The absolute difference: approximately 15–20 percentage points. Real. Not dramatic.

Irving Kirsch's critique: Kirsch's analysis of FDA trial data found that the drug-placebo difference in symptom score reduction fell below clinical significance thresholds for mild-to-moderate depression, reaching clinical significance primarily in severe cases. This is a legitimate finding. It does not mean antidepressants don't work — it means the effect is most meaningful for severe depression and less clear for mild-to-moderate.
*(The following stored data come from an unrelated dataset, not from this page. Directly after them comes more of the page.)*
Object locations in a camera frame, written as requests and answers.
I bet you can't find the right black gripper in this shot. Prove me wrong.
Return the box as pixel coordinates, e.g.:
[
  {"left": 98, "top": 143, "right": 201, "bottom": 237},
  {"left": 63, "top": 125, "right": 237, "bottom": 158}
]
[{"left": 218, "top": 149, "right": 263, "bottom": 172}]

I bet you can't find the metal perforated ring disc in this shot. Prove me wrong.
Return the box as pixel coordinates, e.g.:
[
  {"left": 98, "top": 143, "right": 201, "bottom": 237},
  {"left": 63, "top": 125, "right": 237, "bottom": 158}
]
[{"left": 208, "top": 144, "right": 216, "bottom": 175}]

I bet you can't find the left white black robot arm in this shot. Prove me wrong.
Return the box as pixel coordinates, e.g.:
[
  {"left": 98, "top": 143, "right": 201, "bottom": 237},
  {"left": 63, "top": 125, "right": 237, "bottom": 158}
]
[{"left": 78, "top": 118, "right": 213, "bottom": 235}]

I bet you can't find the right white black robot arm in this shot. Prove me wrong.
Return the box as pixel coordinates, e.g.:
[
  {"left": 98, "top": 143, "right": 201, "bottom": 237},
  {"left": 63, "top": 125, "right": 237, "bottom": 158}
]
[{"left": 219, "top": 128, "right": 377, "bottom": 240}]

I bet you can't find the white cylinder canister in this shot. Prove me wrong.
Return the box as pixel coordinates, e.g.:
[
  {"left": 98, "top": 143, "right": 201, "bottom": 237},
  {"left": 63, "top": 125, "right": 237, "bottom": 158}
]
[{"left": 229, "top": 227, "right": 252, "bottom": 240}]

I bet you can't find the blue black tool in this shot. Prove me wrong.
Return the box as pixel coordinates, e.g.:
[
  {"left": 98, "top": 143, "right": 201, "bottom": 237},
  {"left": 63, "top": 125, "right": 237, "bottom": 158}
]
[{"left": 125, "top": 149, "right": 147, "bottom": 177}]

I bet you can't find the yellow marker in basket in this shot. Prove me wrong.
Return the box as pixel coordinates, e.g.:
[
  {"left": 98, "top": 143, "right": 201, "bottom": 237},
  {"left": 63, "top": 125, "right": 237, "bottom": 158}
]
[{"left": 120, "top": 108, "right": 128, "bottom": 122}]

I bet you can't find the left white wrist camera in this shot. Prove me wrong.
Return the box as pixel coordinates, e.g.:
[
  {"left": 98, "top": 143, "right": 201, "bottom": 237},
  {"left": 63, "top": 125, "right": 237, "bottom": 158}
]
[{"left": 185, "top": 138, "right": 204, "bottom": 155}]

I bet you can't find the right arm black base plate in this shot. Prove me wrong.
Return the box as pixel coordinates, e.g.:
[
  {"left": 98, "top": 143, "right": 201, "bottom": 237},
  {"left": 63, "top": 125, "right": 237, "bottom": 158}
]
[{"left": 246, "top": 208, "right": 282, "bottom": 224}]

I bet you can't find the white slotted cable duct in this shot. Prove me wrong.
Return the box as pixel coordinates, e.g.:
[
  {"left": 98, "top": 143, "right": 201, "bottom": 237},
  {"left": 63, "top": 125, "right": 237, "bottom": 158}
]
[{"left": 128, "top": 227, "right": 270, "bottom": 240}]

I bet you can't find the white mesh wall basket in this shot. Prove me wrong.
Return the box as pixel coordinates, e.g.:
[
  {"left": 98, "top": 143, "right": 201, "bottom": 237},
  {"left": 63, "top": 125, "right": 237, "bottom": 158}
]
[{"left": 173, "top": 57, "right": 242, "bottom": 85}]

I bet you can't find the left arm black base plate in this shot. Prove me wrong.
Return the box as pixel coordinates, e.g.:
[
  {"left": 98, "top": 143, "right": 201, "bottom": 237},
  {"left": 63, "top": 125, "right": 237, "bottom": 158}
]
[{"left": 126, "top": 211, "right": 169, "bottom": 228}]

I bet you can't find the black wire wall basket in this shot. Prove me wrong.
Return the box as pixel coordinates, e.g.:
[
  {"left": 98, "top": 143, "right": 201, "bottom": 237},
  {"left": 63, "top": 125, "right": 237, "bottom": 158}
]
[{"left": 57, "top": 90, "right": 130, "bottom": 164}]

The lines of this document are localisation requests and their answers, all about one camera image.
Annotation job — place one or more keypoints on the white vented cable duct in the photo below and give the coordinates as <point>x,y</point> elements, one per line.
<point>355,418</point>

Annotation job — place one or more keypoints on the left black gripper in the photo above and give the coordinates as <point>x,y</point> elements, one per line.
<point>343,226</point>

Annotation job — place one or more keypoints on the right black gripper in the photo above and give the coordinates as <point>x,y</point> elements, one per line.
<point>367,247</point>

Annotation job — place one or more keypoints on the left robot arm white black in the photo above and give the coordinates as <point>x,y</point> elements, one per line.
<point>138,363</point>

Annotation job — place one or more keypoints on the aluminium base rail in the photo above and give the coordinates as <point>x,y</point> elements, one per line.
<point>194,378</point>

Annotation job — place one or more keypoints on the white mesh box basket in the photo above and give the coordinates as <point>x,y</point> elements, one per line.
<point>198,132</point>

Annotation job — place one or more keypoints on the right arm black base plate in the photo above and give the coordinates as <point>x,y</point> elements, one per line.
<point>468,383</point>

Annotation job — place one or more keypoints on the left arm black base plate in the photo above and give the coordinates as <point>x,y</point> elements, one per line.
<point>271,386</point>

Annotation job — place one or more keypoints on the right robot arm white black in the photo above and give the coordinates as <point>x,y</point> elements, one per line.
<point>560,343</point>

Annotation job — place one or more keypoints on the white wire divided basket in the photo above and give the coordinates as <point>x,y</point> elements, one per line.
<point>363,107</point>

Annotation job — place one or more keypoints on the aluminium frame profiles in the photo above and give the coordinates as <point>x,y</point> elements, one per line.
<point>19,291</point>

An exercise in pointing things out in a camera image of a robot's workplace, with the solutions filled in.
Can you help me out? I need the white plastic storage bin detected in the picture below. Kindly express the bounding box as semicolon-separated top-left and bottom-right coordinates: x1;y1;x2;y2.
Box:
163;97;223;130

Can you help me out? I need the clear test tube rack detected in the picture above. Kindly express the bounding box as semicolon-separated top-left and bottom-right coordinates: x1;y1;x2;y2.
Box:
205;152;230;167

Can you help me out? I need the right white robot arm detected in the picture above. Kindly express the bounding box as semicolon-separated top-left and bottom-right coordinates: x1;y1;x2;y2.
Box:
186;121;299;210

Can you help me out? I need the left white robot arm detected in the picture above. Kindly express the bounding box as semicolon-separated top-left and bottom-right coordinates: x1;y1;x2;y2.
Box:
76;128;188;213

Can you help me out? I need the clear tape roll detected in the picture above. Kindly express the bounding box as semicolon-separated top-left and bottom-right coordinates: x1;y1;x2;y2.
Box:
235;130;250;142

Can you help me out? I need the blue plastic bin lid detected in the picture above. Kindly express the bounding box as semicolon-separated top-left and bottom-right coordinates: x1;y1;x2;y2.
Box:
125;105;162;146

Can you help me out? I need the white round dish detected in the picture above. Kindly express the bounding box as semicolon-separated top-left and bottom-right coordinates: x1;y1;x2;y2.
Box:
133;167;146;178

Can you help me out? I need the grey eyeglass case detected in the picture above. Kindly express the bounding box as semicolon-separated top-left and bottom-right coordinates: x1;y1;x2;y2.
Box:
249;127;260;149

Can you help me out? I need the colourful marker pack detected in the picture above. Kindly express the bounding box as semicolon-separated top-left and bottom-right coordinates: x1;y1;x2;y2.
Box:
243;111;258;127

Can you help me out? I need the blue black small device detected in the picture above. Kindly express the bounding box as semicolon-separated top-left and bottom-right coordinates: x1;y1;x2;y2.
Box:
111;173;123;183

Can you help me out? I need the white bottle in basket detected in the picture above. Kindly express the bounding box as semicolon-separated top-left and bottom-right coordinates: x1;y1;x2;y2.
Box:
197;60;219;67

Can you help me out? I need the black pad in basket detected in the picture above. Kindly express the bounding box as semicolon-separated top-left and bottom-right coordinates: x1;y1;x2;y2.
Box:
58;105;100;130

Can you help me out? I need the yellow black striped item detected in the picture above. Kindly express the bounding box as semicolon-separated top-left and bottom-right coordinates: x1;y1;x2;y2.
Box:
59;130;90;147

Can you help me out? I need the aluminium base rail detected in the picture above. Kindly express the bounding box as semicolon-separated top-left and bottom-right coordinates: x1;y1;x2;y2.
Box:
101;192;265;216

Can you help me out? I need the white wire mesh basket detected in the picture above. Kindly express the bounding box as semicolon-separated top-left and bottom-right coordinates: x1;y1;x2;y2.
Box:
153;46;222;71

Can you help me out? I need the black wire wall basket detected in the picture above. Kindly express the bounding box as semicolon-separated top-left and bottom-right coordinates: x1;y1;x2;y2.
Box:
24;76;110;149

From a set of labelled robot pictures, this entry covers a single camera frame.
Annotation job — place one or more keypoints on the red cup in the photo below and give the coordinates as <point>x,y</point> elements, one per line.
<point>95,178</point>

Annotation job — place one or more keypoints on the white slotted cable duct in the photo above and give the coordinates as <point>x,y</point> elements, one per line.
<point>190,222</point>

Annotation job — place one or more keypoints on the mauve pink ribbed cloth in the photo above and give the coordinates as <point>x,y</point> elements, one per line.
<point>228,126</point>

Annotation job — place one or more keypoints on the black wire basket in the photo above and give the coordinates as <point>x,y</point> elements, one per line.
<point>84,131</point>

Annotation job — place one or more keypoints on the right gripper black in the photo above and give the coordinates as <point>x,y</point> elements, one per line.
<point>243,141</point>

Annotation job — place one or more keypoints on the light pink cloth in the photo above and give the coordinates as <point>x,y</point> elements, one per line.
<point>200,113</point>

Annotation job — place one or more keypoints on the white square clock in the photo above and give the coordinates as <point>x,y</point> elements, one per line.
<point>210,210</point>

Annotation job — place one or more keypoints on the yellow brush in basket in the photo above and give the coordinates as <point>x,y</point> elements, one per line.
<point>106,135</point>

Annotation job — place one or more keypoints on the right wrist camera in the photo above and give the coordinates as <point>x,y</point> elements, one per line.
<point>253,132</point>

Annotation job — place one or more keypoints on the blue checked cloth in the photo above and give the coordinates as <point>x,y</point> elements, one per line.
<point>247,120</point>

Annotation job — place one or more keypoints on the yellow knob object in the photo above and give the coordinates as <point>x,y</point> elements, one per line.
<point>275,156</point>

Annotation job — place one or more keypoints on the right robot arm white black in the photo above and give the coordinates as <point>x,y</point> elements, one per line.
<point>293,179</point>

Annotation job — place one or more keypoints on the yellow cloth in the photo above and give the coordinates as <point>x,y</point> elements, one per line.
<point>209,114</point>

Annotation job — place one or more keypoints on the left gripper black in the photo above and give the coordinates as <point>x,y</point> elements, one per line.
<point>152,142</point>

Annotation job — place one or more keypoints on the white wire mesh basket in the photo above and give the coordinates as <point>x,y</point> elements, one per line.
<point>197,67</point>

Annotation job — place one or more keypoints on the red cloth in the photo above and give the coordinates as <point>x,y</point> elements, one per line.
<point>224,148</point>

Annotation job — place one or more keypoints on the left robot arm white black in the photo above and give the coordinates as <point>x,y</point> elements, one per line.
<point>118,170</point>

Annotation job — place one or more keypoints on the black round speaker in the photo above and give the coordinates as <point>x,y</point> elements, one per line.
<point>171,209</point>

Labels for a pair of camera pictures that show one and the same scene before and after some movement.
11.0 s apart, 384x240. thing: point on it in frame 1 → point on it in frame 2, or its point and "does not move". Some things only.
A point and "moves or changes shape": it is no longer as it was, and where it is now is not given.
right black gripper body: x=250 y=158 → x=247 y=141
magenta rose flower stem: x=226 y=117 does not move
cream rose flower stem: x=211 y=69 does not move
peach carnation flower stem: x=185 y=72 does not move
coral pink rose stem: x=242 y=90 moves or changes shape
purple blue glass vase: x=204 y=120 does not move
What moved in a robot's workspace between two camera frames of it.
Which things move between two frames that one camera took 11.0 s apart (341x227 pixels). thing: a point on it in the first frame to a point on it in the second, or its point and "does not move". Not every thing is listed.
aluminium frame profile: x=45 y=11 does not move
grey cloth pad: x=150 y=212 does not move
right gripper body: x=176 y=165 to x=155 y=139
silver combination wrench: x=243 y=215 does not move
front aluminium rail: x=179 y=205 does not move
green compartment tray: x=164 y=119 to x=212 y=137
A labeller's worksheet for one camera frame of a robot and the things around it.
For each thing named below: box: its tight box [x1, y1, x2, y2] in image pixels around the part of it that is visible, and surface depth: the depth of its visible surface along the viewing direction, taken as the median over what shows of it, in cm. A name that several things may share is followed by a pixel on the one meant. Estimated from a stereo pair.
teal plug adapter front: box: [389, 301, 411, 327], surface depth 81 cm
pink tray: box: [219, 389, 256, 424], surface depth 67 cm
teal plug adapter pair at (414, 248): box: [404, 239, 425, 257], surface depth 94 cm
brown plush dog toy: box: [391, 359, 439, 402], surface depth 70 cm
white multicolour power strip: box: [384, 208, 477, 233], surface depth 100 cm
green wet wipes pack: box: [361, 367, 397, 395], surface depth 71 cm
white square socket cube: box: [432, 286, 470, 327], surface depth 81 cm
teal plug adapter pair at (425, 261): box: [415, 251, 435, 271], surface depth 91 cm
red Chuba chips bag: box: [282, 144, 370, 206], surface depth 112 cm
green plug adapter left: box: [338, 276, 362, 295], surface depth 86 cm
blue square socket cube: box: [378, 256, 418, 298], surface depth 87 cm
> 📌 Cipriani et al. (2018) Lancet meta-analysis of 522 RCTs: all 21 antidepressants significantly more effective than placebo; sertraline (Zoloft) and escitalopram (Lexapro) showed favorable efficacy-tolerability profiles; agomelatine, mirtazapine, and amitriptyline showed highest efficacy; placebo response was substantial (30–40%) across all trials. [1]

The Serotonin Hypothesis

The "chemical imbalance" explanation — that depression is caused by low serotonin and antidepressants correct this deficiency — is a significant oversimplification that most of the psychiatric research community had moved away from by the early 2000s.

A 2022 umbrella review by Moncrieff et al. in Molecular Psychiatry concluded that evidence for a simple relationship between serotonin function and depression is weak. This was widely misrepresented as proof that antidepressants don't work. The serotonin hypothesis was never the mechanism — it was a flawed marketing simplification. The actual mechanisms are more complex: BDNF upregulation, hippocampal neurogenesis, synaptic remodeling, anti-inflammatory effects. None of that is serotonin balance.

Antidepressants work. The serotonin deficiency explanation for why they work was never accurate.

Withdrawal and Discontinuation

Discontinuation syndrome is underappreciated. Abrupt cessation of many SSRIs and SNRIs produces withdrawal symptoms: dizziness, electric shock sensations ("brain zaps"), flu-like symptoms, anxiety, irritability. This is not addiction — cravings and dose escalation are absent — but it is physiological dependence with withdrawal.

The practical implication: antidepressants should be tapered, not stopped abruptly, and patients should be informed of discontinuation risk before starting.